> Given information
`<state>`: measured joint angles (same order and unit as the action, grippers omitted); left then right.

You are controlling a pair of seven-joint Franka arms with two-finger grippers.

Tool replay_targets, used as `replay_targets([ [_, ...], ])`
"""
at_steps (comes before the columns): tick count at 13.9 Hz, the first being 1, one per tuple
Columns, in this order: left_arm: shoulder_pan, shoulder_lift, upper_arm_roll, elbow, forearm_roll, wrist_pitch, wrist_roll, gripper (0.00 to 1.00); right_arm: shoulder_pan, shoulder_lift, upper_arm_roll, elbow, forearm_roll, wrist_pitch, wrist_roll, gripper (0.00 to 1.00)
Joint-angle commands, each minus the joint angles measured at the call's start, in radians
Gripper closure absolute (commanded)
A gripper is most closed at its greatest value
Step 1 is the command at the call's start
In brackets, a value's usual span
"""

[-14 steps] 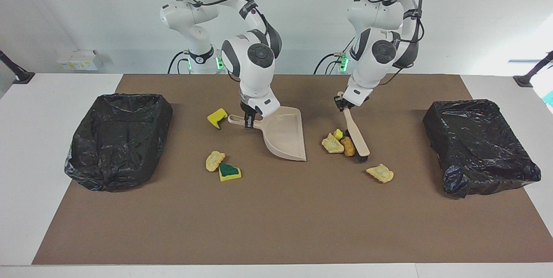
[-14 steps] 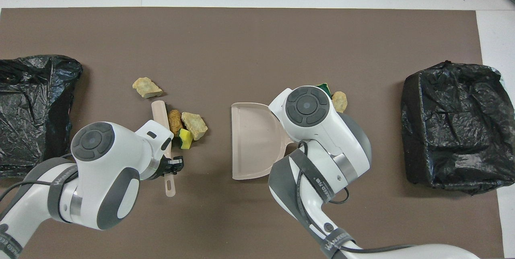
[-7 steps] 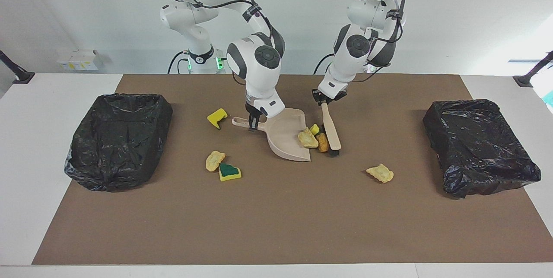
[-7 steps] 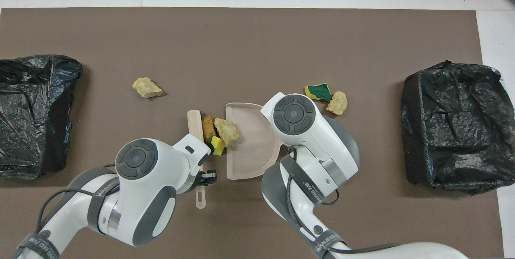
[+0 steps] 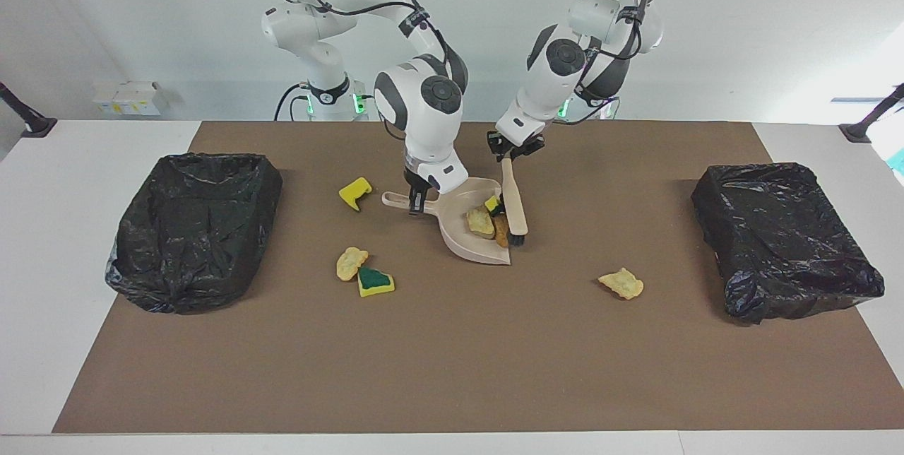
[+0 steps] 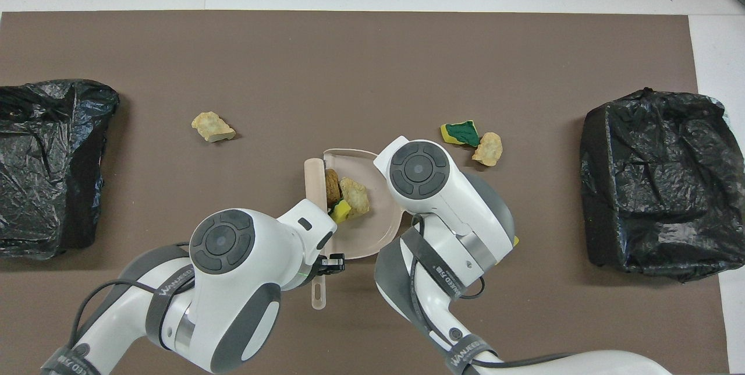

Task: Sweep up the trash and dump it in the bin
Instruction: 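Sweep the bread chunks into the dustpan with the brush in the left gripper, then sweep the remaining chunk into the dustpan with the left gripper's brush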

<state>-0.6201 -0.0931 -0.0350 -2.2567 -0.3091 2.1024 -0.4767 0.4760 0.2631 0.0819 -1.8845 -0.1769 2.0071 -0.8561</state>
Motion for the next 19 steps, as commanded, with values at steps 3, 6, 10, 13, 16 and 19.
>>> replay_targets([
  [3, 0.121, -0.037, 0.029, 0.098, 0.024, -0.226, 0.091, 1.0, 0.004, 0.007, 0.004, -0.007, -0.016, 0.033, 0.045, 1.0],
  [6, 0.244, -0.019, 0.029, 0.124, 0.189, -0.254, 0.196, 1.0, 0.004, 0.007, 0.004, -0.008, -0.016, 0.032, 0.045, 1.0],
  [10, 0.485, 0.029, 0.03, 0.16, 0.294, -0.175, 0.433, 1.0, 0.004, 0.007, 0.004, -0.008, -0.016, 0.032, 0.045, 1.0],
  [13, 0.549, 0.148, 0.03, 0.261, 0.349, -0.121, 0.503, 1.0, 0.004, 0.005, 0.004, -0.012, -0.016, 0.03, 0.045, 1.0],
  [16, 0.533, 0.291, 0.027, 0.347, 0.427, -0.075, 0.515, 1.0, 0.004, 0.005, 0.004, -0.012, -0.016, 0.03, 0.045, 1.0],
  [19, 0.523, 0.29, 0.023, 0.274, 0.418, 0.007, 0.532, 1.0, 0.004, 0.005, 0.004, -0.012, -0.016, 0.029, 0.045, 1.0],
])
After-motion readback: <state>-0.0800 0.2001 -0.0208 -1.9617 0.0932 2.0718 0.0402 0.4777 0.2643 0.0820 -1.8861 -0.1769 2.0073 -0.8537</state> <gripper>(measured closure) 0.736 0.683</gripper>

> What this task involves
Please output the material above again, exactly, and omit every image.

> Exercise output
`<state>`: measured joint angles (same order and unit as the action, grippers omitted); left then right.

You are controlling a pair of seven-joint Franka arms with two-finger grippers.

Tool replay_targets, used as `replay_targets([ [_, ...], ])`
"""
at_steps (comes before the columns): tick count at 13.9 Hz, the first being 1, one per tuple
Columns, in this order: left_arm: shoulder_pan, shoulder_lift, upper_arm_roll, elbow, forearm_roll, wrist_pitch, wrist_roll, gripper (0.00 to 1.00); right_arm: shoulder_pan, shoulder_lift, upper_arm_roll, elbow, forearm_roll, wrist_pitch, wrist_roll, gripper (0.00 to 1.00)
Joint-angle commands, each minus the joint angles measured at the call's start, in radians
Gripper closure absolute (commanded)
A gripper is most closed at its greatest value
Step 1 is the command at the call's start
In brackets, a value's usual span
"""

[-14 steps] 
[-14 steps] 
[-7 steps] 
[-7 steps] 
[+0 steps] 
[+0 steps] 

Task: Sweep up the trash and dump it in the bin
Instruction: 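Sweep the bread chunks into the dustpan with the brush in the left gripper, then sweep the remaining chunk into the dustpan with the left gripper's brush
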
<state>-0.6201 -0.0931 -0.0350 -2.2567 -0.3091 2.1024 -0.4767 0.4760 0.2631 0.0819 -1.8845 -0.1769 2.0071 -0.8561</state>
Motion for the next 19 steps, as commanded, with values at steps 3, 6, 10, 13, 16 and 19.
>>> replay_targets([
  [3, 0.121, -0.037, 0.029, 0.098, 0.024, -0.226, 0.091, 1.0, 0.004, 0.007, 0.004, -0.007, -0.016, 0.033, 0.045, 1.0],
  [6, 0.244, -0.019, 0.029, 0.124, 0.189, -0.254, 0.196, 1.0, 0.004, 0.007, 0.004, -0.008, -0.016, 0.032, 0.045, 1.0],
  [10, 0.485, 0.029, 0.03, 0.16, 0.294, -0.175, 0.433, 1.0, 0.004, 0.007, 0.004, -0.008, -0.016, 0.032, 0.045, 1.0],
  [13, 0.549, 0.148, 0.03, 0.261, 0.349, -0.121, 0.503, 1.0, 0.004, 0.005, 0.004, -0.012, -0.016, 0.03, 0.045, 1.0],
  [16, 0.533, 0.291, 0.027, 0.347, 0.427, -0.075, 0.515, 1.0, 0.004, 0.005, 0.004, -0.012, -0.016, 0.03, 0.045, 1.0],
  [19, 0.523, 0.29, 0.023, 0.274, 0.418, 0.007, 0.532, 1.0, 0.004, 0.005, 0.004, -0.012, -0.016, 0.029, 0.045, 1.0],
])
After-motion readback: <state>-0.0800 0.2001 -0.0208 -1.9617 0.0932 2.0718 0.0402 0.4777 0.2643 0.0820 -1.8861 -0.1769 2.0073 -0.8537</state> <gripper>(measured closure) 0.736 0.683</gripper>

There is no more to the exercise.